▶ [WHAT TO WORK ON] Tally the lines in these records that hold the string "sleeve", and reply with the number alone.

Collected data:
BEGIN
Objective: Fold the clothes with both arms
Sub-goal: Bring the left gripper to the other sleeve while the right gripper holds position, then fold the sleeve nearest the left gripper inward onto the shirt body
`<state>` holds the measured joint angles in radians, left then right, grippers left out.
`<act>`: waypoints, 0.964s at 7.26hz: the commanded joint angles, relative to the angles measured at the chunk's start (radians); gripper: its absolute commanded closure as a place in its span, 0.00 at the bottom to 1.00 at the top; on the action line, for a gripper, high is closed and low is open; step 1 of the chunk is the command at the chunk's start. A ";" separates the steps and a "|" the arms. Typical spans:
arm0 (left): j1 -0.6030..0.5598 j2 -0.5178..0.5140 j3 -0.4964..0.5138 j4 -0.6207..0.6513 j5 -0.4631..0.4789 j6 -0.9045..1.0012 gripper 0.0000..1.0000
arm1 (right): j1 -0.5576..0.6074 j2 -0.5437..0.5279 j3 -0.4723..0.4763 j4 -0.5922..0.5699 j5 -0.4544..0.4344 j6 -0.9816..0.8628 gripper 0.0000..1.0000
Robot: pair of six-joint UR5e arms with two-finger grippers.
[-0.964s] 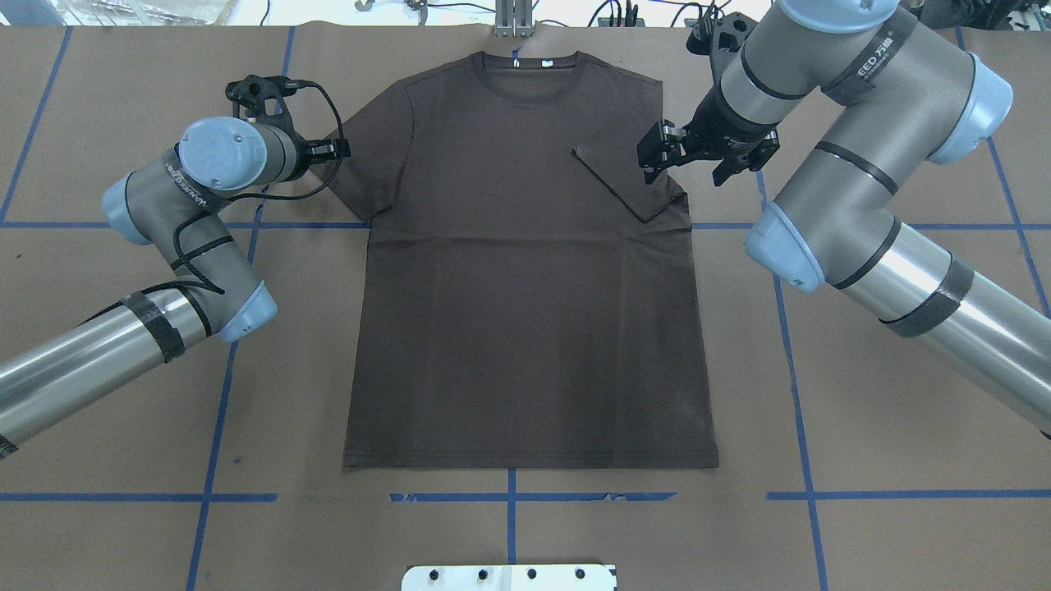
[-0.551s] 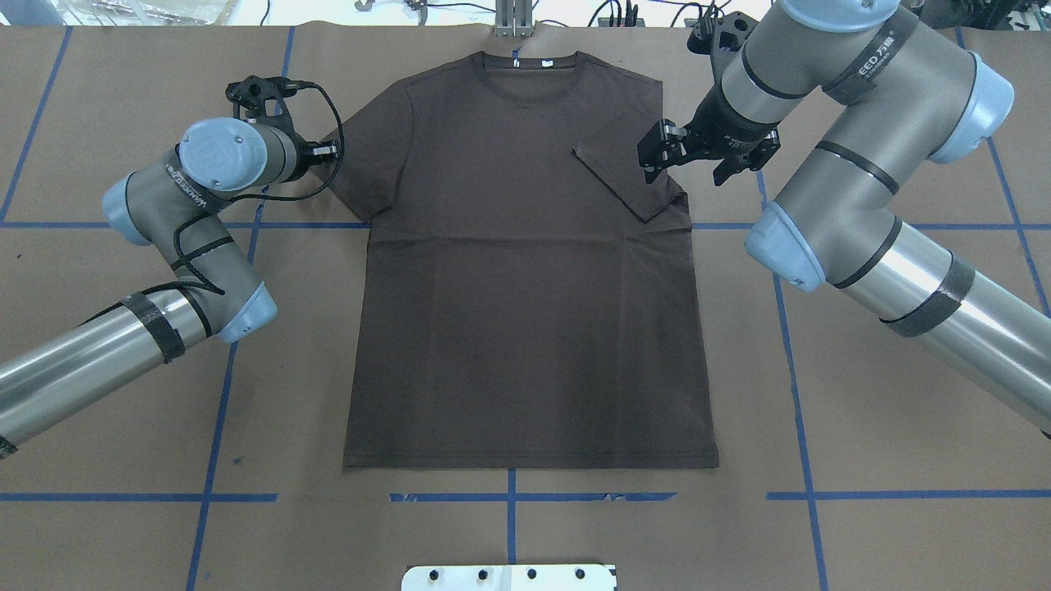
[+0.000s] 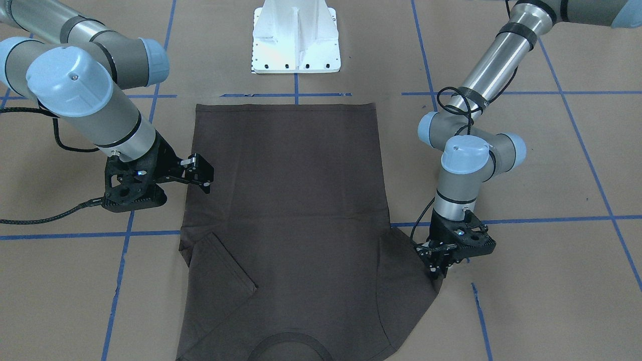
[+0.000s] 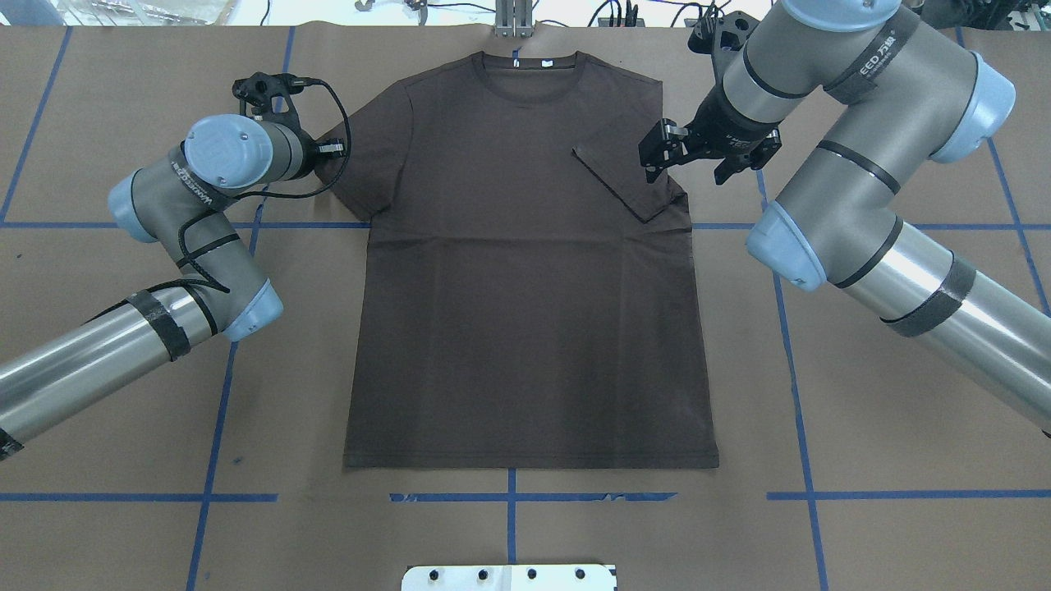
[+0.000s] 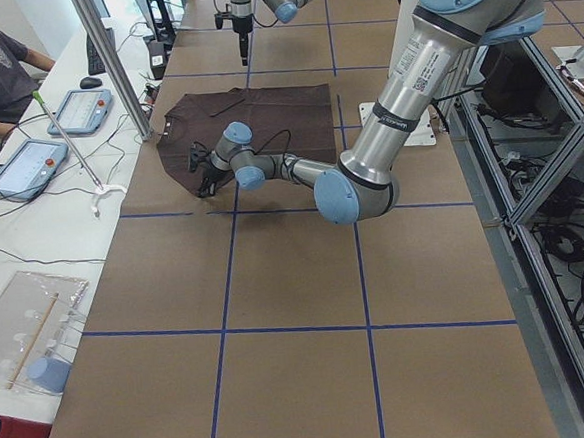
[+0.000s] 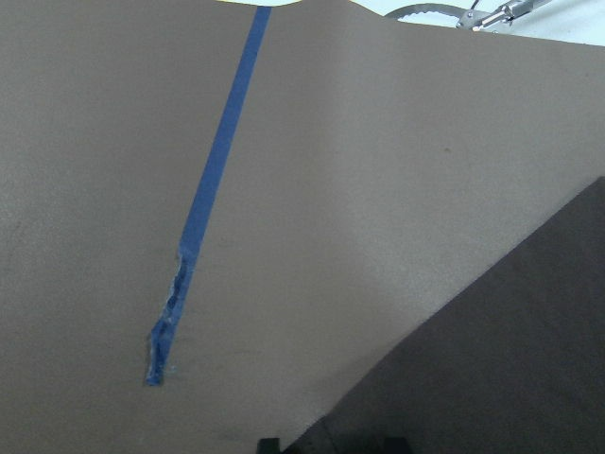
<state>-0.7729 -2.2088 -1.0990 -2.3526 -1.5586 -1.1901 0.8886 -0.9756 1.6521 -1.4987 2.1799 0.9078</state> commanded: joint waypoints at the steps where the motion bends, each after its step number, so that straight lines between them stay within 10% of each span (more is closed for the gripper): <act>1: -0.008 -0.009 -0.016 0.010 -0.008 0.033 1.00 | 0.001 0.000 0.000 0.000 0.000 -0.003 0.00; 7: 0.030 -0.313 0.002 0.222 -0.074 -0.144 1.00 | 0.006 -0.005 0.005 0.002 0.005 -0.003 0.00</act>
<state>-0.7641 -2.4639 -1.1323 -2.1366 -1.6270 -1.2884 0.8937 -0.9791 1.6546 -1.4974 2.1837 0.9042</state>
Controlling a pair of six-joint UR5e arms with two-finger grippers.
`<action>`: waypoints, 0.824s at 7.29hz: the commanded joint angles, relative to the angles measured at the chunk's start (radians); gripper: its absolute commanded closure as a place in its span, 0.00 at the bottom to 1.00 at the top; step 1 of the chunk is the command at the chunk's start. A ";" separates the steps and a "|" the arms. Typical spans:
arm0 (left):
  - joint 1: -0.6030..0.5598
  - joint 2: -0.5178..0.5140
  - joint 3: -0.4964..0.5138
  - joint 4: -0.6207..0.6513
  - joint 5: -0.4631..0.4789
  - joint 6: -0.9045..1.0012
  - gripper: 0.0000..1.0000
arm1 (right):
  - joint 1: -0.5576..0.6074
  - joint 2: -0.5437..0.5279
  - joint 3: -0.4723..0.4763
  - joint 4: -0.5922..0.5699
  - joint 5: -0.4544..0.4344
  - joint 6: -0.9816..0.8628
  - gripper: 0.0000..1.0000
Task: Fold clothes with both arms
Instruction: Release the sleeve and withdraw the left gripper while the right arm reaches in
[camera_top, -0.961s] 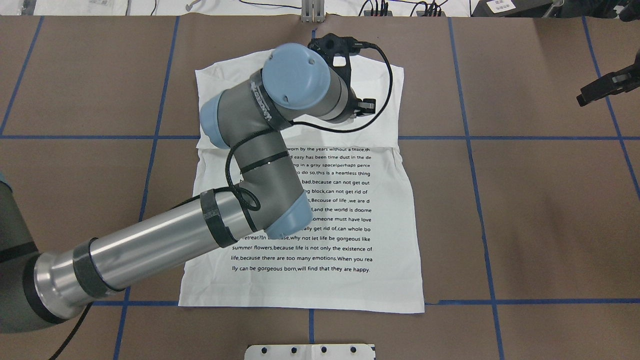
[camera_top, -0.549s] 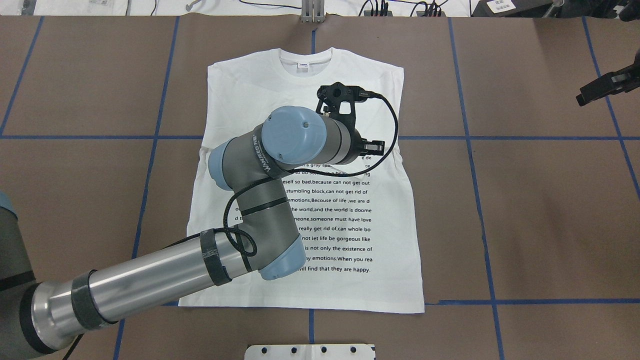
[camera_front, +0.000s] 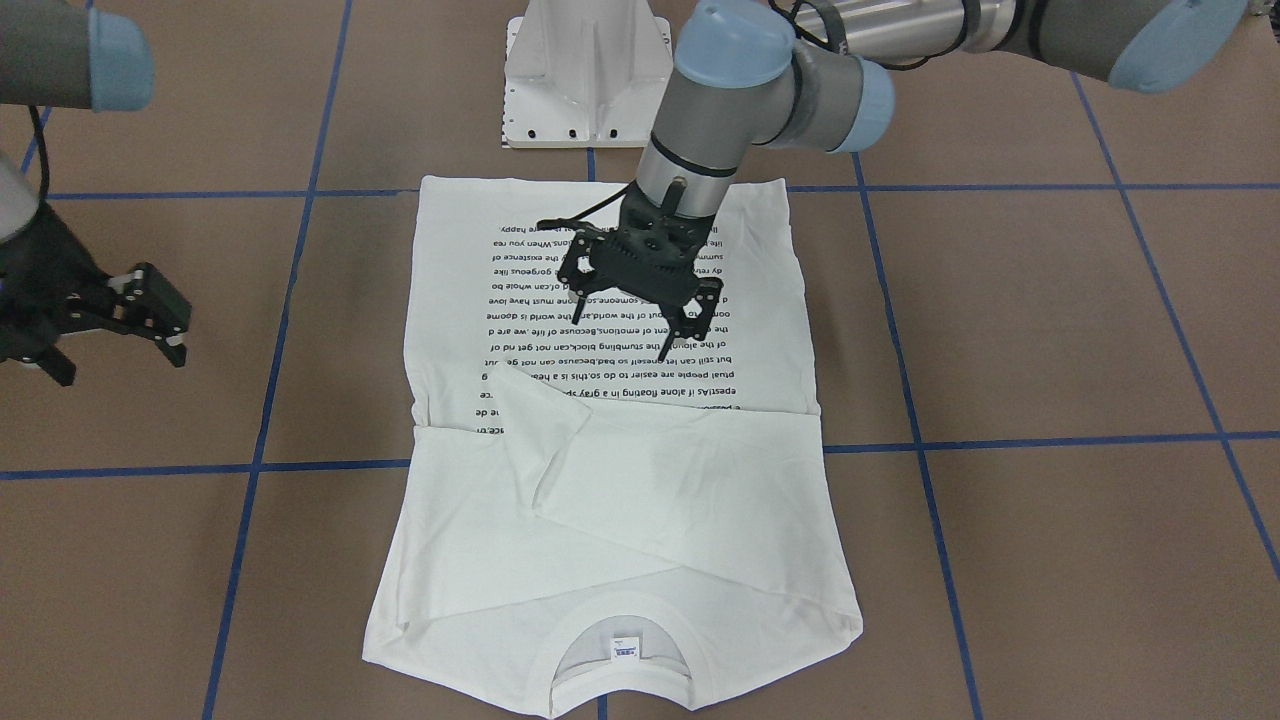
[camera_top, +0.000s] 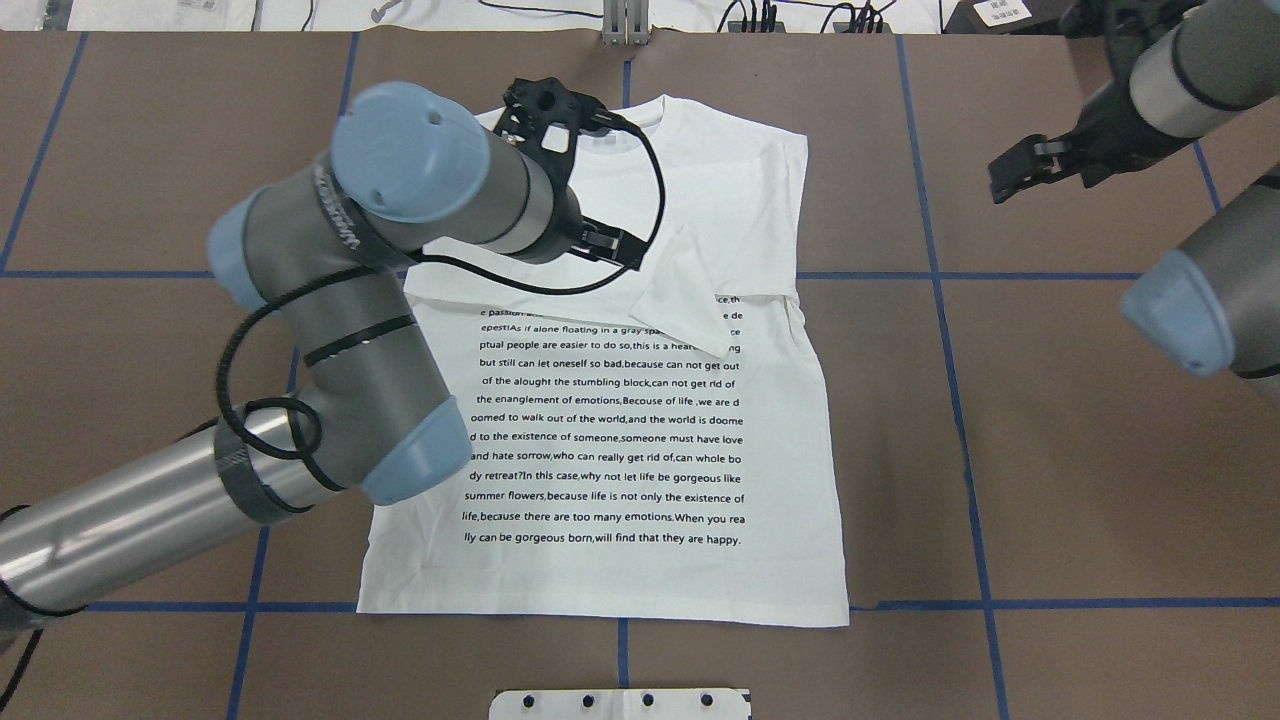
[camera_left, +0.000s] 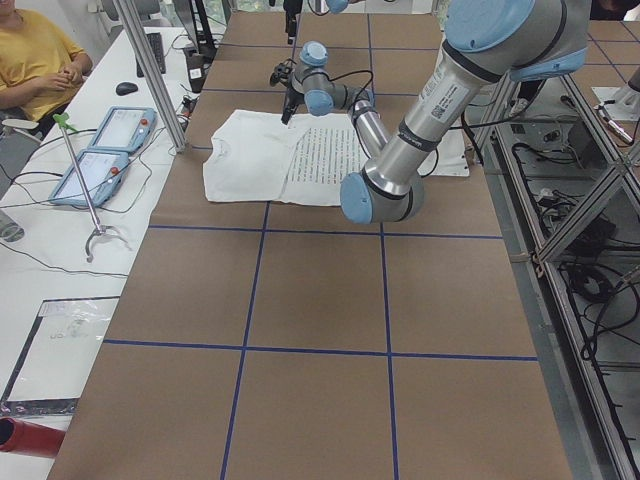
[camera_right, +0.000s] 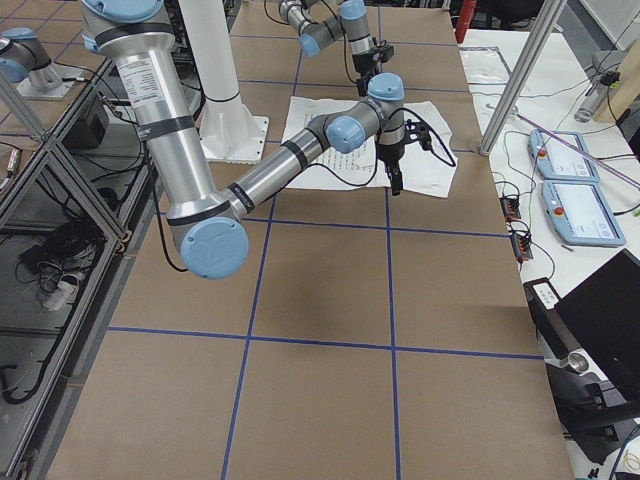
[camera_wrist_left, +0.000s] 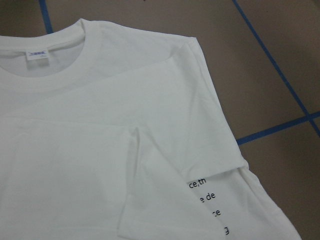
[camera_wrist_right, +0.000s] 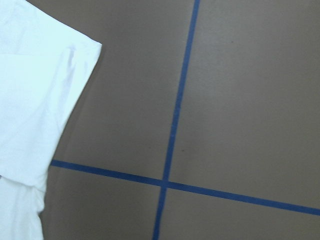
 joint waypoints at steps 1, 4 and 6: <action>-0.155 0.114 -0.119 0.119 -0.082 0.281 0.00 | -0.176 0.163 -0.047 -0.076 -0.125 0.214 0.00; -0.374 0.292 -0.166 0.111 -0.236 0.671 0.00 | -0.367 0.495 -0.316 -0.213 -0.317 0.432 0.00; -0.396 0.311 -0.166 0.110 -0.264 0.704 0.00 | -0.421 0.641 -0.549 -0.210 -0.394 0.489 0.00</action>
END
▶ [TASK RESULT] 2